How to protect yourself from ransomware | Column

Best Brothers Group of Companies - Automatic doors specialist > Security Camera > How to protect yourself from ransomware | Column

On the eve of the Super Bowl in Tampa, a hacker remotely accessed a water treatment system in Oldsmar. He accomplished this by exploiting weaknesses in the water treatment plants security architecture and security best practices. The two weaknesses exploited, as reported by Rick Swearingen, head of the Florida Department of Law Enforcement, were that the treatment plant did not employ a firewall, and second, that a single password for an application called Teamviewer was shared among employees.

Mark Khan
Mark Khan [ Provided ]

Now the Colonial Oil Pipeline was shut down due to a ransomware attack from Russia’s DarkSide hacking cell, possibly a state-sponsored entity. Supervisory Control and Data Acquisition (SCADA) systems control the equipment and machines that provide the electricity, water, oil and gas that we use every day. These systems monitor these structures for capacity, pressure and flow control. They are designed to control these critical infrastructure machines and to ensure that they remain operating at peak efficiency, and when a problem does occur, they are designed to take that system off-line, alert and compensate. So you can imagine if such systems are compromised, what havoc and chaos can occur.

The current gas shortage/outage is a prime example. Critical infrastructure and control systems and all associated computer, network and wireless devices, including cell phones, should always require the best defense-in-depth cybersecurity that companies and organizations can provide.

Colonial Pipeline will eventually discover the root cause of the ransomware. It will likely turn out that Colonial didn’t employ defense-in-depth cybersecurity. Here is a list of basic defense-in-depth Cybersecurity actions that can be reasonably deployed in a short, cost-effective period of time:

1. Keep your computer OS current and patched.

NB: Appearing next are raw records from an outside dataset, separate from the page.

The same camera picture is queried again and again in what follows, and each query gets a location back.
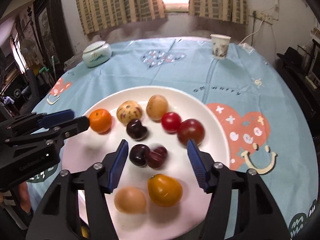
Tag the white oval plate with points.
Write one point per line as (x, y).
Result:
(140, 93)

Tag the tan yellow round fruit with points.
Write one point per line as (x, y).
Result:
(130, 200)

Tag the black computer desk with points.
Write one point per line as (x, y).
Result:
(295, 85)

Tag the clear glass mug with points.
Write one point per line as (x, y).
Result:
(72, 63)

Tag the orange yellow tomato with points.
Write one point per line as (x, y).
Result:
(165, 190)

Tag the dark framed painting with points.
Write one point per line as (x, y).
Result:
(47, 30)

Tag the person's left hand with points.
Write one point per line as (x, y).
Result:
(24, 196)

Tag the white wall power strip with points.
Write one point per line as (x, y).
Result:
(266, 17)

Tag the blue printed tablecloth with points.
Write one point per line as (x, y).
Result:
(175, 67)

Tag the computer monitor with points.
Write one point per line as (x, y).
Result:
(315, 67)

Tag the black hat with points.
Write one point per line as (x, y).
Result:
(291, 55)

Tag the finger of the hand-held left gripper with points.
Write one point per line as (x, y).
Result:
(57, 118)
(75, 127)

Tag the white ceramic lidded jar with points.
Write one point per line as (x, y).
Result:
(97, 55)

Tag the faintly striped pepino melon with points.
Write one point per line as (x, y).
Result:
(157, 107)

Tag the red cherry tomato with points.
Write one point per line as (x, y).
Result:
(171, 122)

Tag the yellow green tomato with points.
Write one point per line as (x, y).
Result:
(85, 232)

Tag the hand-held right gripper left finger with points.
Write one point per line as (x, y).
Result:
(117, 170)

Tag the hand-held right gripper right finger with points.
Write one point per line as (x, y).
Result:
(197, 170)

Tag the striped checked curtain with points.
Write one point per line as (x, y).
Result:
(120, 2)
(217, 0)

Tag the printed paper cup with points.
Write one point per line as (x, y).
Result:
(220, 46)

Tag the white standing fan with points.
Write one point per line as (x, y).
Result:
(27, 48)

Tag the dark red cherry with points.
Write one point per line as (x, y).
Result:
(158, 157)

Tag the small orange mandarin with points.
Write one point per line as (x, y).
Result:
(100, 120)

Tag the dark red plum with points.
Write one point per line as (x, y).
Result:
(191, 131)

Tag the white power adapter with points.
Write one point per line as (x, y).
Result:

2. Install virus and web protection on all your devices and keep it up-to-date.

3. Use a company-approved VPN solution for remote access.

4. Change your passphrase every 90 days.

5. Change the default password for routers and all network devices.

6. Change the default access ports for all network devices.

7. Use MAC (Media Access Control) authentication whenever possible.

8. Set up a guest network for visitors.

9. Review your router access logs on a weekly basis.

10. Encrypt your devices.

11. Have separate devices for work and personal use.

12. Employ secure communications such as HTTPS, SFTP and SSH.

Long term, companies and organizations should do these things:

13. Review your architecture to make sure you have firewalls, DMZs and IDS/IPS devices deployed and configured properly. The same goes for your routers.

14. Establish an Insider Threat Officer and training program.

15. Establish annual employee Cybersecurity training and testing.

16. Make sure employees know who to contact on your security staff if they have questions about suspicious emails or websites.

17. Do vendor surveys to make sure they are meeting or exceeding your network security and data access requirements.

State-sponsored hackers are here to stay. They employ a technique called probe and record. Simply put, they will attack public and private infrastructure to see how far they can get. They will record what defensive measures have been put in place, what defensive measures they did not encounter, and if there was any offensive response. This helps them build attack profiles across every sector, both private and government. By employing cybersecurity defense-in-depth measures and practices, we can stop hostile actors from shutting down critical systems and infrastructure in the future.

Mark Khan is a senior information assurance cybersecurity consultant in Tampa.